Required action: Give only the number of lines in the records that contain the word "wall".

The input:
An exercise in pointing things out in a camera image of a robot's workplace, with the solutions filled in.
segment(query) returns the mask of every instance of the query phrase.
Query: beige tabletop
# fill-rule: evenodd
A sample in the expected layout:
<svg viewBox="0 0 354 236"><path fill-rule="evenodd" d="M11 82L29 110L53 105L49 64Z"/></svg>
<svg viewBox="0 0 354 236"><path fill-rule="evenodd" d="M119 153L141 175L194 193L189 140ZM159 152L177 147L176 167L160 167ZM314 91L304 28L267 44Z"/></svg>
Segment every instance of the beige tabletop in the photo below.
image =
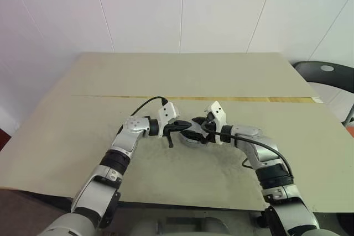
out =
<svg viewBox="0 0 354 236"><path fill-rule="evenodd" d="M278 55L271 55L282 62ZM271 55L253 54L248 59L273 58ZM109 148L123 120L144 101L137 96L158 94L158 88L151 89L148 82L136 83L136 95L125 91L126 86L130 86L132 90L134 87L134 83L127 81L132 78L129 72L121 71L115 78L107 78L107 75L103 74L105 71L109 72L107 69L116 67L117 62L121 68L128 69L126 66L130 66L131 60L125 61L124 58L130 56L83 55L1 151L0 186L49 195L74 196ZM218 56L222 61L224 54ZM243 56L248 55L236 54L235 63L231 62L230 65L242 68L242 60L237 58ZM111 62L112 67L107 65L105 58L107 62ZM97 67L96 71L92 70L93 66ZM313 211L354 211L354 142L325 105L314 102L237 101L238 96L251 95L254 98L315 96L306 82L303 82L286 62L280 63L280 66L268 71L268 75L272 77L277 77L277 72L284 75L283 82L273 83L274 86L278 84L278 89L269 89L269 92L273 90L274 94L257 95L258 88L255 85L249 87L250 91L254 91L253 94L232 94L234 87L236 91L241 90L238 89L237 82L231 82L233 86L228 86L228 90L224 90L225 94L215 93L214 97L225 97L225 101L220 103L226 111L228 124L260 127L267 136L276 141L279 150L290 162L295 182ZM161 71L163 72L163 67L155 66L155 73ZM247 80L240 77L243 72L245 77L246 73L252 72L252 68L244 67L244 71L239 71L239 82ZM263 77L267 82L265 72L263 71ZM225 81L226 78L219 76L220 79L216 80ZM118 79L121 83L110 86ZM171 80L171 83L178 91L176 81ZM210 83L214 91L217 91L220 85L215 80ZM288 86L288 94L282 85ZM173 99L180 109L181 119L203 116L205 107L212 102L212 94L203 91L205 94L194 95L196 91L195 85L185 86L185 89L180 91L184 94L170 91L169 96L173 97L206 97L200 98L199 101ZM153 102L139 114L155 117L159 107L159 101ZM120 189L121 200L183 206L264 209L266 204L263 202L256 175L253 170L241 166L245 156L239 150L227 145L208 145L192 149L183 146L177 134L173 135L173 139L175 147L172 149L168 148L166 139L147 138L140 141L124 176Z"/></svg>
<svg viewBox="0 0 354 236"><path fill-rule="evenodd" d="M66 75L72 95L314 97L277 53L83 54Z"/></svg>

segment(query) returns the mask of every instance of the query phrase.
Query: white wall
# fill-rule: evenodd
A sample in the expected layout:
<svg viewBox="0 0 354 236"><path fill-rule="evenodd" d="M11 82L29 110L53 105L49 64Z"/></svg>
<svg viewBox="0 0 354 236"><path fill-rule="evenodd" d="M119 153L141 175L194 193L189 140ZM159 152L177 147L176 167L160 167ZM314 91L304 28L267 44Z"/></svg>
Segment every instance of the white wall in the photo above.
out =
<svg viewBox="0 0 354 236"><path fill-rule="evenodd" d="M0 0L0 106L16 123L81 51L279 51L354 67L354 0Z"/></svg>

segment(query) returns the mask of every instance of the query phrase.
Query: small black object
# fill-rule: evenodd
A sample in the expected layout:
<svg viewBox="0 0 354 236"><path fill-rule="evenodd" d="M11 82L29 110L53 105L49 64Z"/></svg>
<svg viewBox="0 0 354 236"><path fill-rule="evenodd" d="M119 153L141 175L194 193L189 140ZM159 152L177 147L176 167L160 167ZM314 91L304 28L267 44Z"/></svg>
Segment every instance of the small black object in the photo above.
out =
<svg viewBox="0 0 354 236"><path fill-rule="evenodd" d="M161 98L161 104L162 106L165 106L168 103L168 100L165 97Z"/></svg>
<svg viewBox="0 0 354 236"><path fill-rule="evenodd" d="M119 189L121 184L122 184L122 180L120 178L117 178L116 181L112 181L109 178L105 178L105 177L96 175L93 178L93 180L96 181L96 182L102 183L104 185L111 186L111 187L113 187L115 189Z"/></svg>
<svg viewBox="0 0 354 236"><path fill-rule="evenodd" d="M246 161L248 161L248 158L245 158L244 161L241 163L242 167L253 169L251 166L246 165Z"/></svg>
<svg viewBox="0 0 354 236"><path fill-rule="evenodd" d="M221 128L221 132L225 133L225 134L228 134L228 135L231 135L231 129L232 129L232 125L223 125L223 127ZM225 143L230 143L231 142L231 138L228 137L228 136L225 136L225 135L221 135L220 136L220 140L222 142L225 142Z"/></svg>
<svg viewBox="0 0 354 236"><path fill-rule="evenodd" d="M106 210L105 214L103 215L102 220L100 222L101 229L107 228L111 224L114 214L116 212L116 209L118 207L118 202L119 202L120 198L121 198L121 193L116 191L114 193L114 196L112 197L110 203L108 204L107 210Z"/></svg>
<svg viewBox="0 0 354 236"><path fill-rule="evenodd" d="M167 124L164 127L164 132L163 132L163 137L167 137L168 139L168 143L169 143L169 147L173 148L173 142L172 142L172 138L171 138L171 132L180 132L183 131L185 129L188 129L192 126L191 123L187 122L187 121L183 121L183 120L176 120L174 123L172 124Z"/></svg>
<svg viewBox="0 0 354 236"><path fill-rule="evenodd" d="M72 236L78 236L75 232L72 232L71 230L68 233Z"/></svg>
<svg viewBox="0 0 354 236"><path fill-rule="evenodd" d="M268 229L268 223L267 223L267 219L264 215L264 211L261 212L261 216L256 218L256 223L257 225L262 228L262 229Z"/></svg>
<svg viewBox="0 0 354 236"><path fill-rule="evenodd" d="M291 185L294 183L293 178L289 175L283 164L260 168L256 170L256 174L263 189ZM272 198L267 197L265 200L269 202Z"/></svg>
<svg viewBox="0 0 354 236"><path fill-rule="evenodd" d="M100 165L113 168L121 175L124 175L130 162L131 160L126 154L118 150L109 149L102 158Z"/></svg>
<svg viewBox="0 0 354 236"><path fill-rule="evenodd" d="M149 123L150 123L150 131L149 131L149 135L158 135L159 134L159 123L157 121L157 119L149 119Z"/></svg>
<svg viewBox="0 0 354 236"><path fill-rule="evenodd" d="M215 116L212 114L212 112L209 112L207 115L206 115L206 120L209 122L213 121L215 118Z"/></svg>
<svg viewBox="0 0 354 236"><path fill-rule="evenodd" d="M205 124L206 118L205 117L195 117L192 119L193 122L202 125ZM215 122L207 123L205 127L209 130L215 131L216 130L216 124ZM201 144L207 144L208 142L215 143L215 135L214 134L208 134L206 137L203 136L203 134L192 131L192 130L184 130L181 131L181 134L189 139L199 141Z"/></svg>

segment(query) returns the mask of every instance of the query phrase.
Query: silver arm segment
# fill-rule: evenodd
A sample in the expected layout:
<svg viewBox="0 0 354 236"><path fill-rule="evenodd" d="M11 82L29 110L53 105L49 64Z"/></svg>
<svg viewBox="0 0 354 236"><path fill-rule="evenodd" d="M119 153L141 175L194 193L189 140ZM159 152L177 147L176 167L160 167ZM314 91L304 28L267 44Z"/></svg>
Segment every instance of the silver arm segment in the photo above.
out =
<svg viewBox="0 0 354 236"><path fill-rule="evenodd" d="M278 150L272 139L264 136L262 131L255 127L233 126L231 135L252 139ZM263 198L270 204L265 213L268 215L268 223L272 223L269 226L274 230L273 234L278 234L281 230L286 235L292 235L294 230L302 234L307 229L320 228L316 217L307 208L296 184L293 183L293 178L286 176L283 161L275 153L242 140L232 140L232 144L246 154L257 173L263 187Z"/></svg>
<svg viewBox="0 0 354 236"><path fill-rule="evenodd" d="M115 210L116 206L114 205L120 197L118 188L123 180L123 174L138 140L147 130L147 124L149 124L147 118L129 117L127 119L106 156L95 167L74 197L71 213L59 217L40 236L93 236L101 222L109 224L110 219L105 219L105 214L109 206L112 208L108 209L109 212ZM122 164L114 163L117 160L121 160Z"/></svg>

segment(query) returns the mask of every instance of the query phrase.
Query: black cable
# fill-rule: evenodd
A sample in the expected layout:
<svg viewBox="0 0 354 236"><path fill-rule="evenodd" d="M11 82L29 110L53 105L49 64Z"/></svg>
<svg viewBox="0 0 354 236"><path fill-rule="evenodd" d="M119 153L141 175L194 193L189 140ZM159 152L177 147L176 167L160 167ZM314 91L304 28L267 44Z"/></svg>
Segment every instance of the black cable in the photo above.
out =
<svg viewBox="0 0 354 236"><path fill-rule="evenodd" d="M201 124L201 127L207 133L214 134L214 135L220 135L220 136L223 136L223 137L232 138L234 140L241 140L241 141L245 141L245 142L248 142L248 143L252 143L254 145L262 146L265 149L268 149L268 150L272 151L273 153L277 154L277 156L280 157L284 161L284 164L288 168L288 172L289 172L290 177L294 178L293 171L291 170L291 167L290 167L288 161L286 160L286 158L279 151L273 149L272 147L270 147L268 145L265 145L265 144L263 144L261 142L258 142L258 141L252 140L252 139L237 137L235 135L230 135L230 134L226 134L226 133L219 133L219 132L216 132L216 131L211 131L211 130L209 130L209 129L207 129L205 127L205 124L206 124L206 122L203 122Z"/></svg>
<svg viewBox="0 0 354 236"><path fill-rule="evenodd" d="M248 160L248 158L245 158L245 160L241 163L241 165L245 168L253 169L251 166L244 164L247 160Z"/></svg>
<svg viewBox="0 0 354 236"><path fill-rule="evenodd" d="M140 105L140 106L131 114L131 116L135 115L137 112L140 111L141 108L143 108L146 104L148 104L149 102L153 101L154 99L161 99L161 104L162 104L162 106L165 105L166 103L168 103L168 100L167 100L165 97L162 97L162 96L155 96L155 97L152 97L152 98L148 99L147 101L145 101L142 105ZM121 125L121 127L119 128L117 135L122 131L122 129L123 129L123 125Z"/></svg>

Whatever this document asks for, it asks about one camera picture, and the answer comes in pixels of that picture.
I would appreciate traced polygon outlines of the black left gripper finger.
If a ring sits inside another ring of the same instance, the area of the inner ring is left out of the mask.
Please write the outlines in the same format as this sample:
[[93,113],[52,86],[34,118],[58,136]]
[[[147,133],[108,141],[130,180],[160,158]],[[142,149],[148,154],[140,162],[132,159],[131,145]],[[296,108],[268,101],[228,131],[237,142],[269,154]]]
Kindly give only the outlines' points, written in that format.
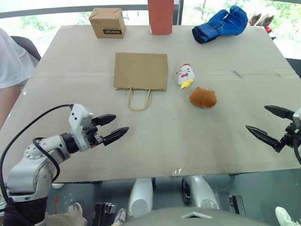
[[101,115],[101,116],[93,118],[92,123],[95,126],[103,126],[103,125],[109,124],[110,122],[112,122],[115,119],[116,119],[116,115],[105,114],[105,115]]
[[123,127],[119,128],[113,132],[111,132],[109,135],[103,137],[103,145],[107,146],[116,140],[120,139],[122,136],[124,136],[127,131],[129,130],[129,127]]

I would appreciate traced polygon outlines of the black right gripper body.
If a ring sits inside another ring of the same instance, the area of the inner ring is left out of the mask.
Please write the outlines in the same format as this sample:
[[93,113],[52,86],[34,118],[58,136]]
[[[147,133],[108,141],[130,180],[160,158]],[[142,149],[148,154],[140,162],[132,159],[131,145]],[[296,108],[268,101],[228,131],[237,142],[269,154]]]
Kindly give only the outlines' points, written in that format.
[[299,128],[295,122],[291,122],[285,129],[286,133],[281,138],[280,143],[282,146],[299,147]]

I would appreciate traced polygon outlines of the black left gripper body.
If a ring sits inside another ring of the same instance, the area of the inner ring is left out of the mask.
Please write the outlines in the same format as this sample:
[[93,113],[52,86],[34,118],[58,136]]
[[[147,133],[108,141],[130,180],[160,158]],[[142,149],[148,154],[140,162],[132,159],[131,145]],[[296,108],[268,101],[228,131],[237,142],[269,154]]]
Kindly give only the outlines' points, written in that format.
[[103,126],[103,117],[96,117],[84,128],[84,134],[91,147],[95,147],[103,142],[103,138],[98,135],[98,126]]

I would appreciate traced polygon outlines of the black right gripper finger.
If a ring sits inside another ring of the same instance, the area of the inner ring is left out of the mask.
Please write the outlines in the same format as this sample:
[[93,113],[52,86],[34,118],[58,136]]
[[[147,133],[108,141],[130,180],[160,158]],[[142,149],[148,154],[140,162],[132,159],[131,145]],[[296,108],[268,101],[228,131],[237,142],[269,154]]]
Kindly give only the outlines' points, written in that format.
[[279,148],[280,142],[275,138],[270,137],[267,132],[249,125],[246,125],[246,128],[257,139],[271,146],[277,153],[282,150],[281,148]]
[[264,108],[280,118],[293,120],[294,112],[289,109],[275,105],[265,105]]

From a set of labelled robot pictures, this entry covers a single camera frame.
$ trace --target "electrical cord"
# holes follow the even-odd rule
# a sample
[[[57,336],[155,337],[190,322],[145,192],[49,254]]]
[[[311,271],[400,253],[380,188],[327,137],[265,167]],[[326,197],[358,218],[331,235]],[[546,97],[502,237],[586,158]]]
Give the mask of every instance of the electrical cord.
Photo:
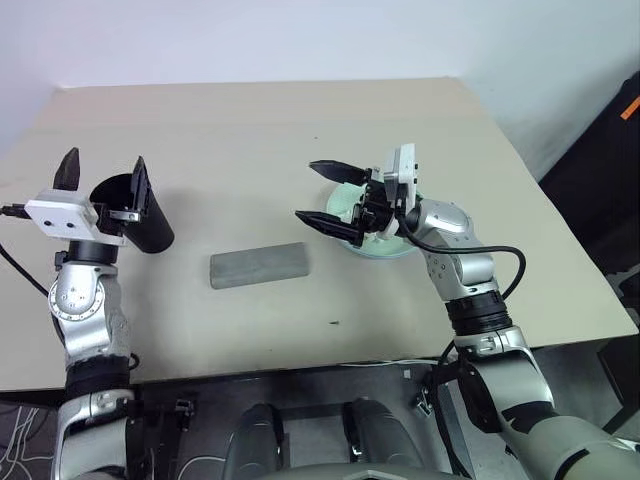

Task result: 2